§ About this exercise
Pull every line with "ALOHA" from the entries below.

Records excerpted from a collection:
········
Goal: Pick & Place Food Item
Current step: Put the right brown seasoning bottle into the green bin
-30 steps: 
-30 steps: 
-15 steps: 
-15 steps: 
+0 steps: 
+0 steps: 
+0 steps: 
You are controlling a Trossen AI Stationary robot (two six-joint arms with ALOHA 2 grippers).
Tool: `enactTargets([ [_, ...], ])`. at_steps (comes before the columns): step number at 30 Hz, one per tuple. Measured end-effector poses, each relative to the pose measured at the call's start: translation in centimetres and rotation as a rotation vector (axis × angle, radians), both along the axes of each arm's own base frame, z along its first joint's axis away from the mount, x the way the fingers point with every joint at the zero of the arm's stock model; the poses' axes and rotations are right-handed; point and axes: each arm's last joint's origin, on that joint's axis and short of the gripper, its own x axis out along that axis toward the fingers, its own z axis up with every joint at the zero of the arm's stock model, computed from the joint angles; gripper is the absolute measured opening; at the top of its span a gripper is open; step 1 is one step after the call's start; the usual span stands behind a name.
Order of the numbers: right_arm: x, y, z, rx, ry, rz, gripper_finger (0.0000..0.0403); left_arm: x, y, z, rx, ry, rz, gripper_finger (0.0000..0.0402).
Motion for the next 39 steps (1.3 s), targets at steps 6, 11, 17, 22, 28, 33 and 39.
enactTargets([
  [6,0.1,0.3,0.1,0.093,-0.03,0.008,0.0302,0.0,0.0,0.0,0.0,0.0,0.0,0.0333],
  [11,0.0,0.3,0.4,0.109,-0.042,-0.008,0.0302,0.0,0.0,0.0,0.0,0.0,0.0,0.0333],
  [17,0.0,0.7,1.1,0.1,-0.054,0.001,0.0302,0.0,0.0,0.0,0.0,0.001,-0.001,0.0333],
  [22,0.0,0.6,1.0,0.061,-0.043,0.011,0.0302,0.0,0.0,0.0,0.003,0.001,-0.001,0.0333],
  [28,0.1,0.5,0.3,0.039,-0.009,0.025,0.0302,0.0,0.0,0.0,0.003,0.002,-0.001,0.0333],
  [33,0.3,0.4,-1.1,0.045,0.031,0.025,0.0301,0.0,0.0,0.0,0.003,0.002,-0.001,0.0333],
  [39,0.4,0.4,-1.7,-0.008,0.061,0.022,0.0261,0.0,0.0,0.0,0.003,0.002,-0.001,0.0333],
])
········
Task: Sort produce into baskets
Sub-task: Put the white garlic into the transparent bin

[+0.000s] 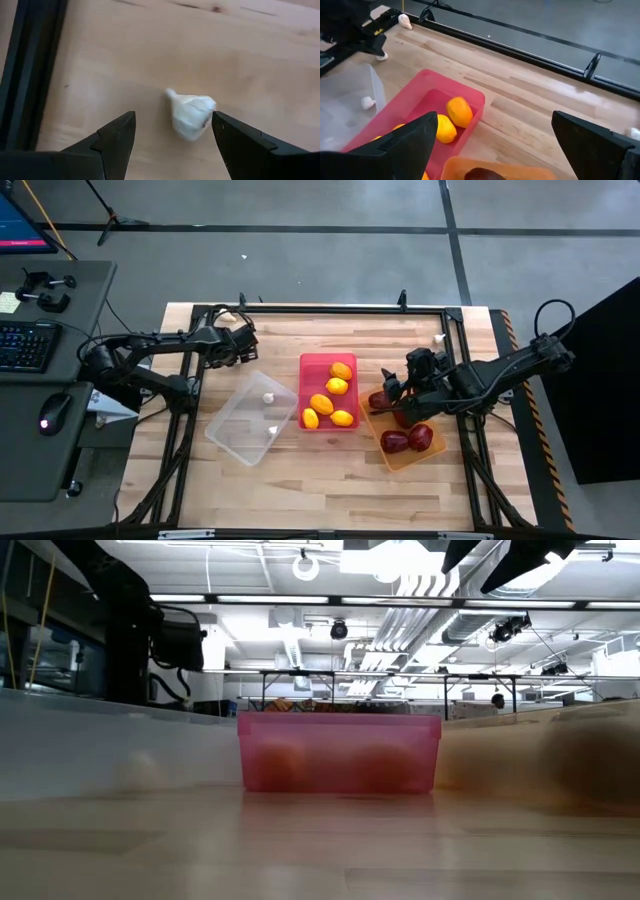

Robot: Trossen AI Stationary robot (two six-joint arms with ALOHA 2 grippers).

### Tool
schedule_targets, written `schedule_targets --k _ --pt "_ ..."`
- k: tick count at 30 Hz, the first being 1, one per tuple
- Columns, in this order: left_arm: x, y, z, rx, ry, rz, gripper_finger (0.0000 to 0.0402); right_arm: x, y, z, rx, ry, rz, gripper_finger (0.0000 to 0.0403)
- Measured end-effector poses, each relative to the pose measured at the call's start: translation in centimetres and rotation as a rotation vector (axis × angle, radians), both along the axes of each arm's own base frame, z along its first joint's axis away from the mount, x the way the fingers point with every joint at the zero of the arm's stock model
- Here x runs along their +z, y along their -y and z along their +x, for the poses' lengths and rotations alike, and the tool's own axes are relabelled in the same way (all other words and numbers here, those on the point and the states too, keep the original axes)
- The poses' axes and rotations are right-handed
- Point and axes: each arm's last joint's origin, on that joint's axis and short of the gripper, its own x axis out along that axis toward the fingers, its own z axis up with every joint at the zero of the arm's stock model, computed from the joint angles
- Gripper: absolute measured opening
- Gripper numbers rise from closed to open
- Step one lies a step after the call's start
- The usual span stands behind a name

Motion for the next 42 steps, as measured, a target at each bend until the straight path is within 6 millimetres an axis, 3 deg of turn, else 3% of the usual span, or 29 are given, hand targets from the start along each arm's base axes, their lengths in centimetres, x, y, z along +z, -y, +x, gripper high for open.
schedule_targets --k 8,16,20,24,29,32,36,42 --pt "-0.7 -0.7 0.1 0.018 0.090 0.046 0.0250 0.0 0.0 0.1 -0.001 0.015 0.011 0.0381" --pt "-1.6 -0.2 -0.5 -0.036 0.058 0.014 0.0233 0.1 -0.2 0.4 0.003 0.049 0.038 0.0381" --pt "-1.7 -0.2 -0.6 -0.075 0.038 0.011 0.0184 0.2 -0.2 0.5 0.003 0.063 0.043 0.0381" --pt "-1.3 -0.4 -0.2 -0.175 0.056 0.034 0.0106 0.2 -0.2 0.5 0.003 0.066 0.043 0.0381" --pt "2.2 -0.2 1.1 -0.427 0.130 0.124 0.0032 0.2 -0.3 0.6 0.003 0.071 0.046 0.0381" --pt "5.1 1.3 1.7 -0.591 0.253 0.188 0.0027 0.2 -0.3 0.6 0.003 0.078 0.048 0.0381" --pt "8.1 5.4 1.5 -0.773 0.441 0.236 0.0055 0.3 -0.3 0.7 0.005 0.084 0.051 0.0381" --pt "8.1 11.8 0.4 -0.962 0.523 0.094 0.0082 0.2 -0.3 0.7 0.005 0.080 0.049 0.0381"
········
§ Expected output
You are controlling a Trossen AI Stationary robot (two six-joint arms with ALOHA 2 grippers).
Robot: Trossen AI Stationary robot (two six-joint arms with ALOHA 2 grippers).

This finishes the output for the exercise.